Hypothyroidism is usually the result of either too little thyroid hormone, T4, being produced or from inadequate conversion of T4 to T3, which is the hormone the cells use. For most people, hypothyroidism is the result of an inadequate supply of nutrients needed to make the thyroid hormone. However, hypothyroidism can also result from damage to the thyroid from radiation (RAI treatment for hyperthyroidism) or surgical removal of part of the thyroid gland. 

Most people who think that they have no thyroid actually have some of their thyroid left. Here is one way to judge approximately how much of your thyroid function you have left. An intact thyroid produces about 300 mcg of thyroid hormone. If you are taking 100 mcg of Synthroid then your thyroid gland is producing two thirds of the hormone you need. If you are taking 200 mcg, then it's producing only one third. If you are taking 300 mcg, then your thyroid function is at or close to zero.

If your thyroid has some function, then by providing the proper nutrients you should be able to increase the amount of T3 that it can produce. Shortages of iodine, iron, zinc, manganese, cobalt, chromium, copper, and other nutrients may cause your thyroid production to be low. If most of your thyroid has been removed, you might have only one third of its normal capacity but you may be able to increase that to half or two thirds through supplementation. Therefore if you are taking supplements, you have to be aware that your thyroid may increase production and you may have to decrease the amount of replacement hormone you are taking.

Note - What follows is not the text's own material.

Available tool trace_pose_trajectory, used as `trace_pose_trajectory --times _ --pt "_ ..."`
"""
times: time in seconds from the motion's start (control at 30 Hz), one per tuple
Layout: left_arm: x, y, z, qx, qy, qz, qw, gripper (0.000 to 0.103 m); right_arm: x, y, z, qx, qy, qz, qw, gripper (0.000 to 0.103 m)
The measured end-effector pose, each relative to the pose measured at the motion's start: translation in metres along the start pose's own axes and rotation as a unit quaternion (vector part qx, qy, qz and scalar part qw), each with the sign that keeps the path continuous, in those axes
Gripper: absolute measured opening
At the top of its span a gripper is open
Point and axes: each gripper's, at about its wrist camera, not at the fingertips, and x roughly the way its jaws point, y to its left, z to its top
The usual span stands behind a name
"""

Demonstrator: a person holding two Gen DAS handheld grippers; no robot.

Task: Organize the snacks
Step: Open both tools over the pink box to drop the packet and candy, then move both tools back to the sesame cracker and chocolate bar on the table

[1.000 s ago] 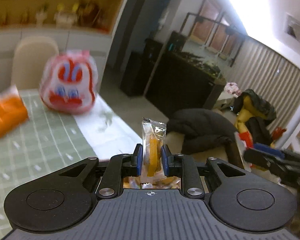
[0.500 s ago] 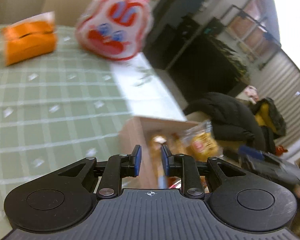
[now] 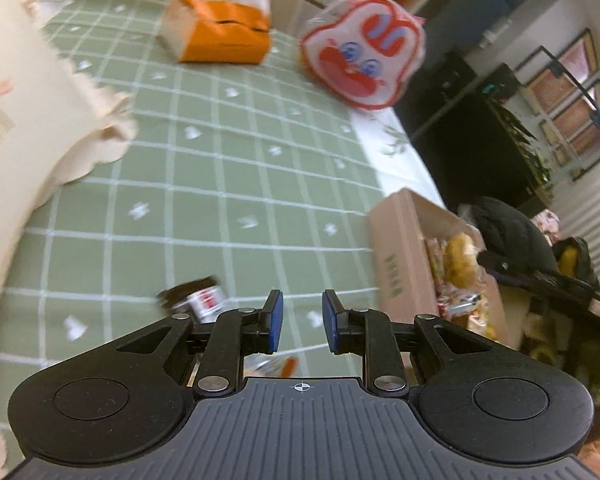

The next factor to consider is how much of your total T4 (what your thyroid produces plus the replacement hormone you are taking) is converted to T3, which is the cellularly active hormone. This conversion depends upon a selenium enzyme and there may be other minerals, like zinc, involved in this process.

Also you need to consider the effect of the T3 on the cells. This is apparently increased by the calcium/magnesium ratio (more calcium: more effect), and perhaps by potassium and other minerals.

Lastly you need to look at how fast the T3 is deactivated by either deamination or conversion to T2. Selenium may be involved in this process, but copper seems to be the critical mineral in this stage. Copper is necessary to form the monoamine and diamine oxidases that break down T3 after use. If copper is in short supply, T3 can stay in circulation longer than normal resulting in hyperthyroidism.